Nome social: um respeito à identidade de gênero
Um estudo publicado no Journal of Adolescent Health revelou que o uso consistente do nome social entre jovens adultos transgêneros parece reduzir de forma expressiva sintomas depressivos, bem como ideação e comportamento suicida, reforçando como o simples ato de chamar alguém pelo nome de sua escolha pode ser determinante para sua saúde mental e bem-estar. “O desrespeito ao nome social invalida a identidade da pessoa e prejudica profundamente a relação médico-paciente. É uma barreira que afasta pessoas trans dos serviços de saúde, gerando desfechos clínicos piores”, afirma Caio Portela, médico de Família e Comunidade e professor de Saúde da População LGBTQIA+ e Saúde da População Negra na pós-graduação do Instituto de Ensino e Pesquisa do Hospital Sírio-Libanês. “Por outro lado, medidas simples, como formulários com campo de nome social e treinamento da equipe, transformam a experiência do paciente e aumentam a confiança no sistema de saúde.”
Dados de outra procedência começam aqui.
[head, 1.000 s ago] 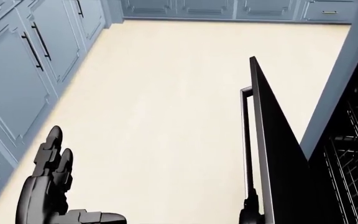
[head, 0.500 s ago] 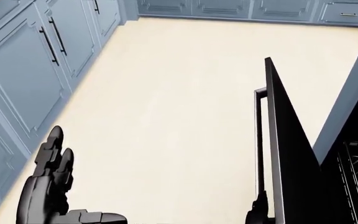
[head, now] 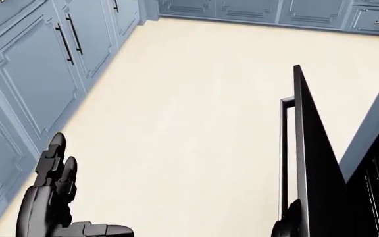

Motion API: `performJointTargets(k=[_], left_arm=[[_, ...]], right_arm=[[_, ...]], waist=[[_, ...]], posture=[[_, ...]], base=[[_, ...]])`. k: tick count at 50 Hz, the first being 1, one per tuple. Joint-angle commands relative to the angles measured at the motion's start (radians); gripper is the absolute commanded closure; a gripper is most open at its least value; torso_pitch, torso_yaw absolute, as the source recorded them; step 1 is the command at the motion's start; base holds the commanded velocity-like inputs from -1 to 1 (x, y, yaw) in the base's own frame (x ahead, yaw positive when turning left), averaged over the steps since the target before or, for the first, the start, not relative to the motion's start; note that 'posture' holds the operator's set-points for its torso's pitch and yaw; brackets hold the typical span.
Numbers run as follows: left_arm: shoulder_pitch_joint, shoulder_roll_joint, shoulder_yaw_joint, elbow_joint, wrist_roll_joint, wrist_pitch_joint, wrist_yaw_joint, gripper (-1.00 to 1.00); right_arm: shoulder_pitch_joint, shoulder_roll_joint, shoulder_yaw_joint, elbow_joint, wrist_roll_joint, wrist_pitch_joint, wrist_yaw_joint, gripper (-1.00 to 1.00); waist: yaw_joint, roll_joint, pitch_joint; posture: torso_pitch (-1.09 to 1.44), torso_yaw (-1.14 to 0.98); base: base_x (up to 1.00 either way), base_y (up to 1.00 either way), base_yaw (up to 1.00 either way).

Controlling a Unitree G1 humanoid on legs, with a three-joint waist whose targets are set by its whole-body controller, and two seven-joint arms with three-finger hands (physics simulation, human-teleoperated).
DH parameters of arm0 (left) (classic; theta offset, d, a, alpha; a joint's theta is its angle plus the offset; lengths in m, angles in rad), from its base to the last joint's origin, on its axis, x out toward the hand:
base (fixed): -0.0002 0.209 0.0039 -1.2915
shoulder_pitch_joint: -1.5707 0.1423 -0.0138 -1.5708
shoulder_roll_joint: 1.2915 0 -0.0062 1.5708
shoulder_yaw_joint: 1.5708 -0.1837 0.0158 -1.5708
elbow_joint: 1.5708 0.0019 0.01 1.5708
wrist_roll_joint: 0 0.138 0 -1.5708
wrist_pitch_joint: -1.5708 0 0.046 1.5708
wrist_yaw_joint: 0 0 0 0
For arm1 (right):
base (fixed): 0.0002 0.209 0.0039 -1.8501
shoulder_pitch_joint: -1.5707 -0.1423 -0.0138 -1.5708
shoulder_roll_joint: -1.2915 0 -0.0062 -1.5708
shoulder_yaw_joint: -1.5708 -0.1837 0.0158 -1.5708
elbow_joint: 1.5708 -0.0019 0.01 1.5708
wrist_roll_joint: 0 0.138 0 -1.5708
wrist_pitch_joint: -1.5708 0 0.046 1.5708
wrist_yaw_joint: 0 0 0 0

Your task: Close the dishwasher door

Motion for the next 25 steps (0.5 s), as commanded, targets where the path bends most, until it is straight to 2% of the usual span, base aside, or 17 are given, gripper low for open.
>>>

No Brasil, o uso do nome social é um direito garantido por instrumentos legais como o Decreto nº 8.727/2016 e a Portaria nº 1.820/2009 do Ministério da Saúde., Em 2024, o Supremo Tribunal Federal reforçou esse direito ao determinar que o Sistema Único de Saúde (SUS) deve assegurar o atendimento integral a pessoas trans, incluindo cuidados relacionados ao sexo biológico, garantindo respeito à identidade de gênero e ampliando o acesso sem discriminação.
Alessa Veneno, assistente administrativa do Hospital Sírio-Libanês, conta como a inclusão foi essencial na sua trajetória. “Sou uma mulher trans do interior do Paraná. Comecei minha transição em 2021. Quando iniciei a terapia hormonal no posto de saúde, fui muito bem tratada. Me orientaram a incluir o nome social na carteirinha, e, quando o escolhi, foi muito simples o processo. Isso me deu força para seguir em frente nessa constante batalha que é existir sendo uma pessoa trans”, relata.
Segundo ela, ser chamada pelo nome social vai muito além do conforto. “É um dos primeiros passos no processo de aceitação. Quando esse nome é respeitado, a gente sente que é possível existir com dignidade, mesmo com todos os desafios. Isso melhora nossa saúde mental porque sentimos que nossa existência importa.” Em um dos poucos momentos em que seu nome social foi desrespeitado, Alessa conta o impacto que sentiu. “Uma vez, em um exame externo, recebi o laudo com meu nome morto. Foi um baque. É como se, por alguns instantes, tudo o que conquistei tivesse sido apagado. Por isso, a importância da inclusão. Essas mudanças não são apenas burocráticas. Elas demonstram que, ao menos ali, uma instituição se importa com a gente. Isso nos traz alívio e acolhimento, e torna o processo da transição menos árduo”, finaliza Alessa.
Desde 2024, o Hospital Sírio-Libanês tem implementado iniciativas para tornar o atendimento mais inclusivo e respeitoso às individualidades. Entre essas iniciativas, destacam-se frentes de trabalho e educação em diversidade e inclusão, a criação do núcleo de cuidados em saúde para pessoas trans “Larissa Giannoccaro Linares” e a revisão de processos e sistemas. Para assegurar a inclusão do nome social, o hospital está realizando integrações de cadastro, garantindo o aparecimento deste identificador em pulseiras e em demais interfaces. Além disso, a instituição está capacitando suas equipes para ampliar a visão sobre a diversidade e reforçar o respeito como base nas relações humanas, sendo um compromisso institucional promover um ambiente livre de agressões.
Para Caio Portela, a capacitação contínua dos profissionais é essencial. “Tratar os pacientes com respeito à sua identidade, não errar pronomes e, em caso de dúvida, perguntar com educação são atitudes básicas que fazem toda a diferença. O acolhimento não exige grandes recursos, mas, sim, empatia. O respeito ao nome social salva vidas. Quando um paciente se sente reconhecido e respeitado, ele continua vindo ao hospital, faz os exames, segue o tratamento. Isso é saúde de verdade”, completa.